#### Problem details:
All lines from the first one in the listing below to the one holding "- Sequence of", inclusive, are to be copied exactly.

-- Opening Marker --

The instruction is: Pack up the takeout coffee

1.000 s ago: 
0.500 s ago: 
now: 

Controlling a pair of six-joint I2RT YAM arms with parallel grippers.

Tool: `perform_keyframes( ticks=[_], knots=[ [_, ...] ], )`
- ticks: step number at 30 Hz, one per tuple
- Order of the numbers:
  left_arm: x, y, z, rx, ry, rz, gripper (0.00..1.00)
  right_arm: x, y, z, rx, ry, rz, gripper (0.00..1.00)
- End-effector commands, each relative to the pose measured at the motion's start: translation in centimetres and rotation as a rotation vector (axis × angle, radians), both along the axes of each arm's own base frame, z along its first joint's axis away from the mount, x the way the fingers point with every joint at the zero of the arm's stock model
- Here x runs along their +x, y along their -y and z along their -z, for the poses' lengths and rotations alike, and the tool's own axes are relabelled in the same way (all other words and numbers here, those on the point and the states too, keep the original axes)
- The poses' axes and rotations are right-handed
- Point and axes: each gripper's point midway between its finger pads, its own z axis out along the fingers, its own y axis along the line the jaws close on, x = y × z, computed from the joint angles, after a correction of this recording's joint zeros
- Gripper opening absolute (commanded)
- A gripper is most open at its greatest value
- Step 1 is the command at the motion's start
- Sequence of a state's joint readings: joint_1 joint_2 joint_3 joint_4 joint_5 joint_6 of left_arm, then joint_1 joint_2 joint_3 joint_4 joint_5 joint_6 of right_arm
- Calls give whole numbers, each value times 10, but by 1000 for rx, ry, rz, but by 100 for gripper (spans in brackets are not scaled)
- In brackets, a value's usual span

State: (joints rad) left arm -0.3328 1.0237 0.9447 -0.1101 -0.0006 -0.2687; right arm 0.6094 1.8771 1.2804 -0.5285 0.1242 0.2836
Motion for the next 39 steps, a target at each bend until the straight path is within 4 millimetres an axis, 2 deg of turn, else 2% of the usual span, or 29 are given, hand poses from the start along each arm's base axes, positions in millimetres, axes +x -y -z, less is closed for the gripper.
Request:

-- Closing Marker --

#### Answer box:
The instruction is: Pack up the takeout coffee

1.000 s ago: 
0.500 s ago: 
now: 

Controlling a pair of six-joint I2RT YAM arms with parallel grippers.

Tool: `perform_keyframes( ticks=[_], knots=[ [_, ...] ], )`
- ticks: step number at 30 Hz, one per tuple
- Order of the numbers:
  left_arm: x, y, z, rx, ry, rz, gripper (0.00..1.00)
  right_arm: x, y, z, rx, ry, rz, gripper (0.00..1.00)
- End-effector commands, each relative to the pose measured at the motion's start: translation in centimetres and rotation as a rotation vector (axis × angle, radians), both along the axes of each arm's own base frame, z along its first joint's axis away from the mount, x the way the fingers point with every joint at the zero of the arm's stock model
- Here x runs along their +x, y along their -y and z along their -z, for the poses' lengths and rotations alike, and the tool's own axes are relabelled in the same way (all other words and numbers here, those on the point and the states too, keep the original axes)
- The poses' axes and rotations are right-handed
- Point and axes: each gripper's point midway between its finger pads, its own z axis out along the fingers, its own y axis along the line the jaws close on, x = y × z, computed from the joint angles, after a correction of this recording's joint zeros
- Gripper opening absolute (commanded)
- A gripper is most open at its greatest value
- Step 1 is the command at the motion's start
- Sequence of a state's joint readings: joint_1 joint_2 joint_3 joint_4 joint_5 joint_6 of left_arm, then joint_1 joint_2 joint_3 joint_4 joint_5 joint_6 of right_arm

The output for this exercise is finished.